» **Task prompt**
Reproduce each line of the material that follows, word for word.
(Given data Opens)
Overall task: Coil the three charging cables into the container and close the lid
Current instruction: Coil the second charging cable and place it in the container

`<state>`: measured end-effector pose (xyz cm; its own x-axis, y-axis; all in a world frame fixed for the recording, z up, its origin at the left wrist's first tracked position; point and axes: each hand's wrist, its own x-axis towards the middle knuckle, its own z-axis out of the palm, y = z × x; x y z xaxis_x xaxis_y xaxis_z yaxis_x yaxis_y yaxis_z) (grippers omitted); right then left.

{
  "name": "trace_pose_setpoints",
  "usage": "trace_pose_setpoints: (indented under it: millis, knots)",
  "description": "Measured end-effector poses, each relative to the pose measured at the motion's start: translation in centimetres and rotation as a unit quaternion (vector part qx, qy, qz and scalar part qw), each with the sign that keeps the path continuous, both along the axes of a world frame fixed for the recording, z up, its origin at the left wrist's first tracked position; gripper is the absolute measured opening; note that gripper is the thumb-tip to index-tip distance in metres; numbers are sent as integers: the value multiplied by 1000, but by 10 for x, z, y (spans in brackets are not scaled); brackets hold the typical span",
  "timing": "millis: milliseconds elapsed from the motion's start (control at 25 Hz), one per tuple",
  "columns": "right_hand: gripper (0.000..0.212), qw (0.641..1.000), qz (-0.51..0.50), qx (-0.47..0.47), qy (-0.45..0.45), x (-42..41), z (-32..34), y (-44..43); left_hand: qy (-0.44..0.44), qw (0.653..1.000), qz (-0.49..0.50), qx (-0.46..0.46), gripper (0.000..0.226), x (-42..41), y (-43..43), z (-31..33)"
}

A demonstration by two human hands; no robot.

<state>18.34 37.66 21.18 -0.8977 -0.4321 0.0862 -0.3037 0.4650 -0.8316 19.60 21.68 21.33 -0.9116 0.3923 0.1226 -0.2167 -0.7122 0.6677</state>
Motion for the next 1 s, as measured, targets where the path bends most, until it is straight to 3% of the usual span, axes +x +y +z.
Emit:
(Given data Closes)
» **Exercise response**
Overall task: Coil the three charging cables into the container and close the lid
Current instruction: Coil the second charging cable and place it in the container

`<state>`: measured end-effector pose (xyz cm; its own x-axis, y-axis; all in a world frame fixed for the recording, z up, its origin at the left wrist's first tracked position; point and axes: each hand's wrist, its own x-axis towards the middle knuckle, its own z-axis out of the palm, y = z × x; x y z xaxis_x xaxis_y xaxis_z yaxis_x yaxis_y yaxis_z) (grippers omitted); right then left.

{
  "name": "trace_pose_setpoints",
  "usage": "trace_pose_setpoints: (indented under it: millis, knots)",
  "description": "Measured end-effector poses, each relative to the pose measured at the motion's start: translation in centimetres and rotation as a unit quaternion (vector part qx, qy, qz and scalar part qw), each with the sign that keeps the path continuous, both along the axes of a world frame fixed for the recording, z up, its origin at the left wrist's first tracked position; gripper is the absolute measured opening; note that gripper is the thumb-tip to index-tip distance in metres; numbers are sent as integers: the value multiplied by 1000, but by 10 for x, z, y (spans in brackets are not scaled); brackets hold the typical span",
  "timing": "millis: milliseconds elapsed from the motion's start (control at 25 Hz), one per tuple",
  "columns": "right_hand: gripper (0.000..0.212), qw (0.641..1.000), qz (-0.51..0.50), qx (-0.47..0.47), qy (-0.45..0.45), x (-42..41), z (-32..34), y (-44..43); left_hand: qy (-0.44..0.44), qw (0.653..1.000), qz (-0.49..0.50), qx (-0.46..0.46), gripper (0.000..0.226), x (-42..41), y (-43..43), z (-31..33)"
}

A demonstration by two human hands; no robot.

<state>18.34 37.66 21.18 -0.8977 -0.4321 0.0862 -0.3037 0.4650 -0.8316 19.60 21.68 21.33 -0.9116 0.3923 0.1226 -0.2167 -0.7122 0.6677</state>
Motion for the next 1 s, as measured, targets where the path bends most, until it is straight to 3% of the usual span, axes +x +y +z.
Emit:

Work on this exercise is complete, and nothing remains.